What to produce => Lines in the listing under this task are to be copied exactly.

Supplied entries =>

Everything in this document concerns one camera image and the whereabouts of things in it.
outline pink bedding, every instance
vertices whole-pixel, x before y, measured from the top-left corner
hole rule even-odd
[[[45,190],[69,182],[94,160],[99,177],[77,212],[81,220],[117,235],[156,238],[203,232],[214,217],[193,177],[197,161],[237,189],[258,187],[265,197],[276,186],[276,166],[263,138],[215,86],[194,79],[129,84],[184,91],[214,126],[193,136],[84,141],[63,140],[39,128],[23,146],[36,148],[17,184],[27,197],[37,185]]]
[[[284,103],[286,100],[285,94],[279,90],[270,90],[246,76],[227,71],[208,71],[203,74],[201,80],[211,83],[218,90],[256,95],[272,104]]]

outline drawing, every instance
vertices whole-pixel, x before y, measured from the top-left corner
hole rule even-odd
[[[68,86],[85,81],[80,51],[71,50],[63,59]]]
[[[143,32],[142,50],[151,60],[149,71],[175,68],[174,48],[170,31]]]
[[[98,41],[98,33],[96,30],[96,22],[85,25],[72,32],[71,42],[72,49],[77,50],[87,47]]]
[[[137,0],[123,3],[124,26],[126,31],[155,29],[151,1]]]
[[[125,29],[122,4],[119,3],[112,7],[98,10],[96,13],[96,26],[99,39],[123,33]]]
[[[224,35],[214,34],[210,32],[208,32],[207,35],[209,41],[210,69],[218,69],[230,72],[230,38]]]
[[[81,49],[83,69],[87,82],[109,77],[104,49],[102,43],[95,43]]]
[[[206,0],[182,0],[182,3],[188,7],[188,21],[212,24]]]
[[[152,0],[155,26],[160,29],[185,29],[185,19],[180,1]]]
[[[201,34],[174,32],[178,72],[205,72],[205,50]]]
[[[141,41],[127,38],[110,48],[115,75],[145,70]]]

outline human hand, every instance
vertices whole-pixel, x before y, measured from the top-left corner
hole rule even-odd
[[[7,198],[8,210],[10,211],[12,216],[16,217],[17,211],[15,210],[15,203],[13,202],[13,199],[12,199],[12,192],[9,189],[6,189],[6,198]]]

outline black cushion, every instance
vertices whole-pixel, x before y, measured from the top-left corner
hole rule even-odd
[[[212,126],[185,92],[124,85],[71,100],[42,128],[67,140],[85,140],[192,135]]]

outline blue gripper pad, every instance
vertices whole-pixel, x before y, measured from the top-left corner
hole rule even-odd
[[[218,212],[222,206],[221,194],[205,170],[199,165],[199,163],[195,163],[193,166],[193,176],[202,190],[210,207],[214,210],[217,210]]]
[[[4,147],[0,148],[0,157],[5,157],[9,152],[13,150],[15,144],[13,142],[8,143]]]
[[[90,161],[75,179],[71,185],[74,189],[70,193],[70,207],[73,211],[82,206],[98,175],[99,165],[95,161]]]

Reply =>
Everything in this document concerns one camera image and the whereabouts of things in it.
outline pink bedding, every instance
vertices whole-pixel, x before y, measured from the top-left corner
hole rule even-odd
[[[45,190],[69,182],[94,160],[99,177],[77,212],[81,220],[117,235],[156,238],[203,232],[214,217],[193,177],[197,161],[237,189],[258,187],[265,197],[276,186],[276,166],[263,138],[215,86],[194,79],[129,84],[184,91],[214,126],[193,136],[84,141],[63,140],[39,128],[23,146],[36,148],[17,184],[27,197],[37,185]]]
[[[284,103],[286,100],[285,94],[279,90],[270,90],[246,76],[227,71],[208,71],[203,74],[201,80],[211,83],[218,90],[256,95],[272,104]]]

outline drawing, every instance
vertices whole-pixel, x before y, measured from the top-left corner
hole rule even-odd
[[[68,86],[85,81],[80,51],[71,50],[63,59]]]
[[[143,32],[142,50],[151,60],[149,71],[175,68],[174,48],[170,31]]]
[[[98,41],[98,33],[96,30],[96,22],[85,25],[72,32],[71,42],[72,49],[77,50],[87,47]]]
[[[137,0],[123,3],[124,26],[126,31],[155,29],[151,1]]]
[[[125,29],[122,4],[119,3],[112,7],[98,10],[96,13],[96,26],[99,39],[123,33]]]
[[[224,35],[214,34],[210,32],[208,32],[207,35],[209,41],[210,69],[218,69],[230,72],[230,38]]]
[[[81,49],[83,69],[87,82],[109,77],[104,49],[102,43],[95,43]]]
[[[206,0],[182,0],[182,3],[188,7],[188,21],[212,24]]]
[[[152,0],[155,26],[160,29],[185,29],[185,19],[180,1]]]
[[[201,34],[174,32],[178,72],[205,72],[205,50]]]
[[[141,41],[127,38],[110,48],[115,75],[145,70]]]

outline human hand, every instance
vertices whole-pixel, x before y, measured from the top-left corner
hole rule even-odd
[[[7,198],[8,210],[10,211],[12,216],[16,217],[17,211],[15,210],[15,203],[13,202],[13,199],[12,199],[12,192],[9,189],[6,189],[6,198]]]

outline black cushion, every instance
vertices whole-pixel, x before y, measured from the top-left corner
hole rule even-odd
[[[212,126],[185,92],[124,85],[71,100],[42,128],[67,140],[85,140],[192,135]]]

outline blue gripper pad, every instance
vertices whole-pixel, x before y, measured from the top-left corner
hole rule even-odd
[[[218,212],[222,206],[221,194],[205,170],[199,165],[199,163],[195,163],[193,166],[193,176],[202,190],[210,207],[214,210],[217,210]]]
[[[4,147],[0,148],[0,157],[5,157],[9,152],[13,150],[15,144],[13,142],[8,143]]]
[[[90,161],[75,179],[71,185],[74,189],[70,193],[70,207],[73,211],[82,206],[98,175],[99,165],[95,161]]]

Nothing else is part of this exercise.